Client accidentally took an IRA distribution from two separate Traditional Rollover IRAs at the same custodian. My understanding is they can choose to recontribute one of the disbursements as an indirect rollover but the other one would be taxable income to them. Is that correct?

Thank you!



That’s correct unless they have an employer plan to which they can roll over the other distribution.  Rollovers to an employer plan like a 401(k) are not subject to the limitation.
The other option is to convert the other distribution to Roth.  Roth conversions are not subject to the limitation.  Tax would still be due but there would be no early-distribution penalty and the growth in the Roth IRA would be tax free once the requirements for qualified distributions are met.



They are over the age for early distribution penalty.
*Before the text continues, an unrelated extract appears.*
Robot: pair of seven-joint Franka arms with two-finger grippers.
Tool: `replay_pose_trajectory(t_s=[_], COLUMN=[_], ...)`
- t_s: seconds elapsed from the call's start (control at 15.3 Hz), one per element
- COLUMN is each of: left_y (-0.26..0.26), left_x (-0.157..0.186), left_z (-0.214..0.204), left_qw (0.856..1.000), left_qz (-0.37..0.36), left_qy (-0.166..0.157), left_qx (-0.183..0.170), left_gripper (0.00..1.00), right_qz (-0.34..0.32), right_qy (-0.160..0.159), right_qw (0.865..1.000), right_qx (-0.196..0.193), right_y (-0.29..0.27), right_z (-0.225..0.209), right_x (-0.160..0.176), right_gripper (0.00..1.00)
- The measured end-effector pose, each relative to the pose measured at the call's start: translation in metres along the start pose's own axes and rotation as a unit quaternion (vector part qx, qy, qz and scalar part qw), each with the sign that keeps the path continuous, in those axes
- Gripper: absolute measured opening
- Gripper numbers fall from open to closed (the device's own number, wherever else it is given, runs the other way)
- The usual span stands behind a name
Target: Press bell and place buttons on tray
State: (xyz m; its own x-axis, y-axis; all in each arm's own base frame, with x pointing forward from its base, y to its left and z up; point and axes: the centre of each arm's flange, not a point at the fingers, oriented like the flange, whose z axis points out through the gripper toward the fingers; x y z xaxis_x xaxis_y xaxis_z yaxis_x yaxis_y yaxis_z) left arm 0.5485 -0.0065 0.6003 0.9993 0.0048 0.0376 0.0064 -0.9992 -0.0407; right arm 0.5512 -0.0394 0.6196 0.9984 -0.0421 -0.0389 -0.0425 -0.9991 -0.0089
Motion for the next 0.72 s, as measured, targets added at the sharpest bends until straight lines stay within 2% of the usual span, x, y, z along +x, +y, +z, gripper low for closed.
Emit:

Are you saying we can make a deposit to their Roth for one of the distribution amounts and treat that as a conversion even though the money went to their bank account first (Traditional IRA to checking to Roth IRA?). If so, does that just have to be done in the same 60 days?



Assuming that they cannot do a 60 day rollover to their employer plan, which would resolve the problem without taxes due, the Roth conversion is the remaining option. They have 60 days from the date of receipt of the distribution they wish to convert to complete the conversion. Since they are over 59.5, the tax cost of a taxable distribution and the conversion will be the same, but the funds will end up in a Roth IRA instead of their taxable account. 
Note that the deadline for action is 60 days from the date of receipt of the first distribution.  Only one distribution can be fully or partially rolled over to avoid taxation, and any remaining amount could either be converted or placed in taxable or some combination thereof. Options are flexible except that only one distribution or a portion thereof can be rolled over to another TIRA.
Client should carefully work out a plan of action. Start by making note of the receipt date for each distribution, the rollover deadline 60 days later, and the amount of each distribution. Then make the rollover type decisions. If the second distribution received is the smaller one and that one will be converted, there is nothing preventing doing the conversion first, as long as the larger first distribution is also rolled to a TIRA within 60 days. 
Options to approach this situation dramatically change if client is QCD age or RMD age.